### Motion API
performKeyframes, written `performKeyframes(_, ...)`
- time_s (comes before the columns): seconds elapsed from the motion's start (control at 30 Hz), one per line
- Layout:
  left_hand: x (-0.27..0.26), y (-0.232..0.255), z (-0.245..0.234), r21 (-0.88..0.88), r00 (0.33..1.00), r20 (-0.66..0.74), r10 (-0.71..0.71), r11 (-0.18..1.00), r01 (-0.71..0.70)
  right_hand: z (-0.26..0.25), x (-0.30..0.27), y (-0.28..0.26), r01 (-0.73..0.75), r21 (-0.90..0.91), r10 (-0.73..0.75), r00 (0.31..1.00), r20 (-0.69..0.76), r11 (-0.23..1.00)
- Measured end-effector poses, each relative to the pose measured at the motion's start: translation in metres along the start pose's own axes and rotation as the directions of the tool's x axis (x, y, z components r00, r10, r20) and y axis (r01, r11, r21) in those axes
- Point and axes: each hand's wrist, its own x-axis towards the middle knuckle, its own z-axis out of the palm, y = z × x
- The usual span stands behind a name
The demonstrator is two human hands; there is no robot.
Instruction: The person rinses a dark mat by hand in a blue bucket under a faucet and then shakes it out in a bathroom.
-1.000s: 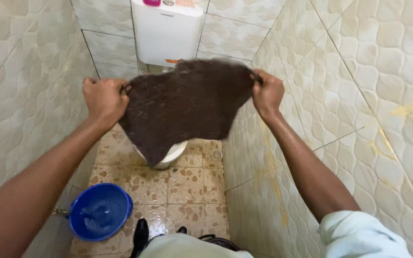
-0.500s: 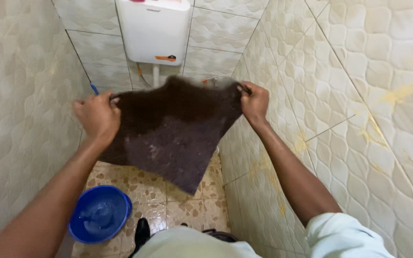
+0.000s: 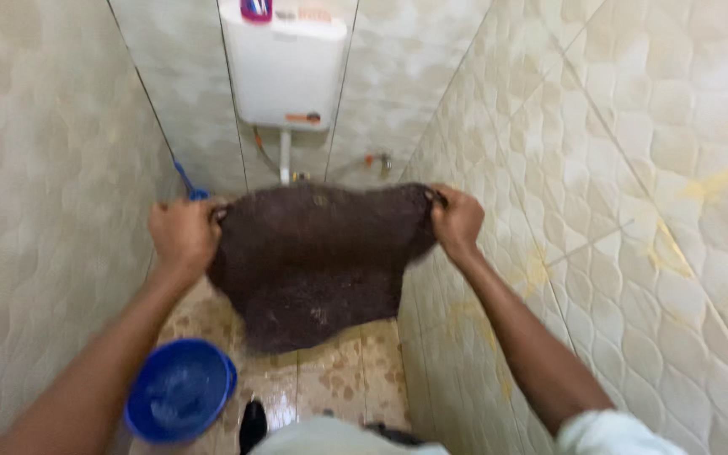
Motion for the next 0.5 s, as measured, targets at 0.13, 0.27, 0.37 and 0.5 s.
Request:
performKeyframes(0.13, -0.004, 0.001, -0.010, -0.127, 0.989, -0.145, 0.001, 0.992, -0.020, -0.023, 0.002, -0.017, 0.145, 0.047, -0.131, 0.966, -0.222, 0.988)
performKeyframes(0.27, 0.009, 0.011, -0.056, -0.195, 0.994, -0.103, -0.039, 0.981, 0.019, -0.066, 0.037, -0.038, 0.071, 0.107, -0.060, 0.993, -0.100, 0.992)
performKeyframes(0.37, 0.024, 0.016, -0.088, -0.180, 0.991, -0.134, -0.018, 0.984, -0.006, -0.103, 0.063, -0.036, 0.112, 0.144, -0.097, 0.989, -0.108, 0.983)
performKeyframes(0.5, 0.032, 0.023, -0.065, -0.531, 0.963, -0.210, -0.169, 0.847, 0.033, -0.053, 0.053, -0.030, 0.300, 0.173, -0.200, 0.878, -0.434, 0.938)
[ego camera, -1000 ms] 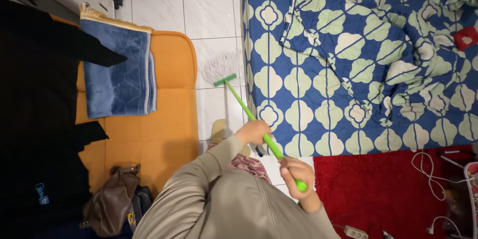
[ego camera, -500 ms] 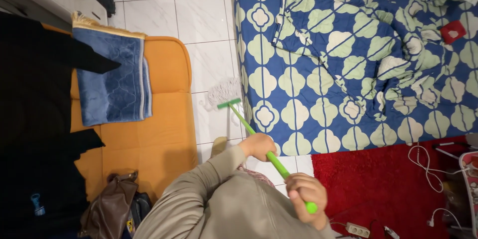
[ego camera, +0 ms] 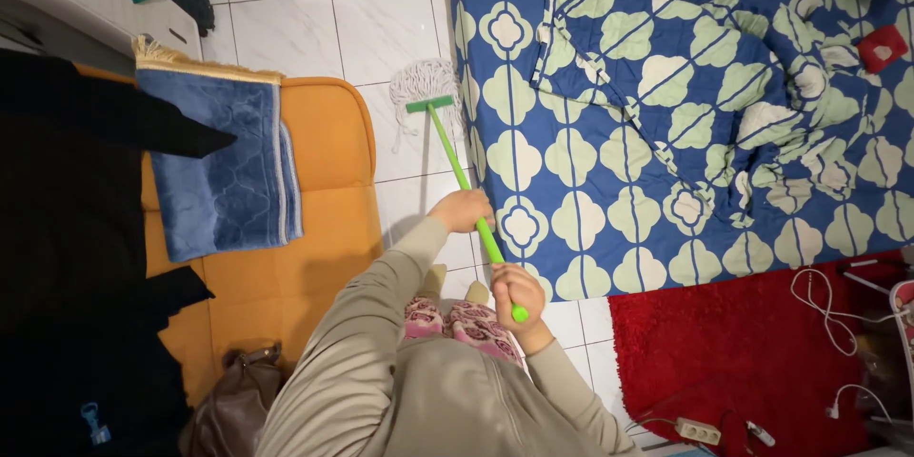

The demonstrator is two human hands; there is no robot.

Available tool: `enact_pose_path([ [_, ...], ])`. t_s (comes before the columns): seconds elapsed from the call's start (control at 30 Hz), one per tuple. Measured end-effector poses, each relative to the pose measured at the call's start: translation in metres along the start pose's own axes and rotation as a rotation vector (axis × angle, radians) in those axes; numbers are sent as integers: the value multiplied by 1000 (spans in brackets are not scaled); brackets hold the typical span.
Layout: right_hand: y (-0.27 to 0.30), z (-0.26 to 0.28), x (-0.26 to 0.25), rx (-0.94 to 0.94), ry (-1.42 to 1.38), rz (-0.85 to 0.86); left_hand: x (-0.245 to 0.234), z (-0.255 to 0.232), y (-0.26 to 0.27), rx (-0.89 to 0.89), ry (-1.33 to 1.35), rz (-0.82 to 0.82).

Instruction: The person uses a green-handled mop to clean a white tiled floor in a bedroom. They move the mop back and forth across the tiles near a bed and a small white appliance, covering the area systematically.

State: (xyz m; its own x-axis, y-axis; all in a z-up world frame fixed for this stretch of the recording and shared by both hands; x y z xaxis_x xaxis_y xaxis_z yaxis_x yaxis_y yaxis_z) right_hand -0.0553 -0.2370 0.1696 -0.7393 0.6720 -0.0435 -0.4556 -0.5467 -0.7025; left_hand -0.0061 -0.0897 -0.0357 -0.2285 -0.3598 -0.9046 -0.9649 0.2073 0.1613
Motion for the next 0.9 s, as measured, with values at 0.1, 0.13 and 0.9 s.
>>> enact_pose_path([
  [0.1, 11, -33, 13, 57, 29, 10, 24, 39, -6, -167, -63, -71],
  [0.13, 8, -37, 17, 58, 33, 7, 51, 55, -13, -162, -62, -70],
  [0.9, 38, 178, -80, 293, -64, 31, 21, -219, 48, -128, 311, 279],
])
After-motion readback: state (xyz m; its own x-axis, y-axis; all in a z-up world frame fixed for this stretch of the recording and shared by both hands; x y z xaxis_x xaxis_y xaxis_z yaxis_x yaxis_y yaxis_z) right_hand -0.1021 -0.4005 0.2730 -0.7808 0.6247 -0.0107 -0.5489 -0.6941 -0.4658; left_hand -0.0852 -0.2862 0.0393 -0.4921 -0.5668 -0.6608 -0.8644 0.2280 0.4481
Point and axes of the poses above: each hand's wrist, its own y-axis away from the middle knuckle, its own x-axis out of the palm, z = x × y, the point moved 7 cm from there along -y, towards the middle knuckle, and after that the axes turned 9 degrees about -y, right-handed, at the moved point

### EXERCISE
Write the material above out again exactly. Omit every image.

### SOLUTION
### Motion API
performKeyframes, written `performKeyframes(_, ...)`
- time_s (comes before the columns): seconds elapsed from the motion's start (control at 30 Hz), one per line
- Layout:
  left_hand: x (-0.27..0.26), y (-0.232..0.255), z (-0.245..0.234), r21 (-0.88..0.88), r00 (0.33..1.00), r20 (-0.66..0.74), r10 (-0.71..0.71), r11 (-0.18..1.00), r01 (-0.71..0.70)
  right_hand: z (-0.26..0.25), x (-0.30..0.27), y (-0.28..0.26), r01 (-0.73..0.75), r21 (-0.90..0.91), r10 (-0.73..0.75), r00 (0.31..1.00), r20 (-0.69..0.76), r11 (-0.23..1.00)
- Measured end-effector poses, each relative to the pose measured at the motion's start: translation in metres along the start pose's own axes and rotation as the directions of the tool's x axis (x, y, z components r00, r10, r20) and y axis (r01, r11, r21) in those axes
- Point and axes: each hand's wrist, its own x-axis towards the middle knuckle, its own z-axis out of the palm, y = z × x
- The usual span stands behind a name
The demonstrator is two human hands; there is no robot.
Instruction: The person rinses a dark mat by hand in a blue bucket under a faucet and then shakes it out in a bathroom.
-1.000s: 
-0.500s: 
+0.000s: 
Motion for the next 0.5 s, as measured, targets at 0.13, 0.27, 0.37 and 0.5 s.
Request:
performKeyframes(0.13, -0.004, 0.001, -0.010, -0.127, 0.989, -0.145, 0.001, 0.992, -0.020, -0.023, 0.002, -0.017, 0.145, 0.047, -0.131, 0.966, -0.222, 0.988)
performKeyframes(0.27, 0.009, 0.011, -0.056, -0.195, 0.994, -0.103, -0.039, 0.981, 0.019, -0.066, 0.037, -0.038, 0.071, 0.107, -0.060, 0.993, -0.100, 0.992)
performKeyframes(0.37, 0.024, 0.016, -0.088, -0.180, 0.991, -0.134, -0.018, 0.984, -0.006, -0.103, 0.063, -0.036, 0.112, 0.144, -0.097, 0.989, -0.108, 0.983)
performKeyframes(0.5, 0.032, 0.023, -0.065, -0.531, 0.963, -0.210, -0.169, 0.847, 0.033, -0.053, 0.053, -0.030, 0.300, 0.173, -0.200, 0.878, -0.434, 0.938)
[ego camera, -1000 ms] 
[ego camera, -500 ms] 
[ego camera, +0 ms] 

The demonstrator is two human hands; there is no robot.

Available tool: `enact_pose_path([ [_, ...], ])`. t_s (comes before the columns): seconds elapsed from the call's start (control at 30 Hz), one per tuple. Measured end-effector poses, each relative to the pose measured at the call's start: translation in metres along the start pose's own axes and rotation as a rotation vector (axis × angle, radians) in those axes; numbers are sent as integers: the value multiplied by 1000 (spans in brackets are not scaled); brackets hold the typical span.
Layout: right_hand: y (-0.27 to 0.30), z (-0.26 to 0.28), x (-0.26 to 0.25), rx (-0.94 to 0.94), ry (-1.42 to 1.38), rz (-0.85 to 0.86); left_hand: x (-0.245 to 0.234), z (-0.255 to 0.232), y (-0.26 to 0.27), rx (-0.89 to 0.89), ry (-1.33 to 1.35), rz (-0.82 to 0.82).

Instruction: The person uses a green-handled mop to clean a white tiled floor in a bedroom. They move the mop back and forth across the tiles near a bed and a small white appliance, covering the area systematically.

State: (xyz m; its own x-axis, y-axis; all in a z-up world frame fixed for this stretch of the recording and shared by both hands; x y z xaxis_x xaxis_y xaxis_z yaxis_x yaxis_y yaxis_z) right_hand -0.0553 -0.2370 0.1696 -0.7393 0.6720 -0.0435 -0.4556 -0.5467 -0.7025; left_hand -0.0061 -0.0897 -0.0357 -0.2285 -0.3598 -0.9046 -0.9649 0.2073 0.1613
Motion for the next 0.9 s, as measured, with values at 0.1, 0.13 and 0.9 s.
>>> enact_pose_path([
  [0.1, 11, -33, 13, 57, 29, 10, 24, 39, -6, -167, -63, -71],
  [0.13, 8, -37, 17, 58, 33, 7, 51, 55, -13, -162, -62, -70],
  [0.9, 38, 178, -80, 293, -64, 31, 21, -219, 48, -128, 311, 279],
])
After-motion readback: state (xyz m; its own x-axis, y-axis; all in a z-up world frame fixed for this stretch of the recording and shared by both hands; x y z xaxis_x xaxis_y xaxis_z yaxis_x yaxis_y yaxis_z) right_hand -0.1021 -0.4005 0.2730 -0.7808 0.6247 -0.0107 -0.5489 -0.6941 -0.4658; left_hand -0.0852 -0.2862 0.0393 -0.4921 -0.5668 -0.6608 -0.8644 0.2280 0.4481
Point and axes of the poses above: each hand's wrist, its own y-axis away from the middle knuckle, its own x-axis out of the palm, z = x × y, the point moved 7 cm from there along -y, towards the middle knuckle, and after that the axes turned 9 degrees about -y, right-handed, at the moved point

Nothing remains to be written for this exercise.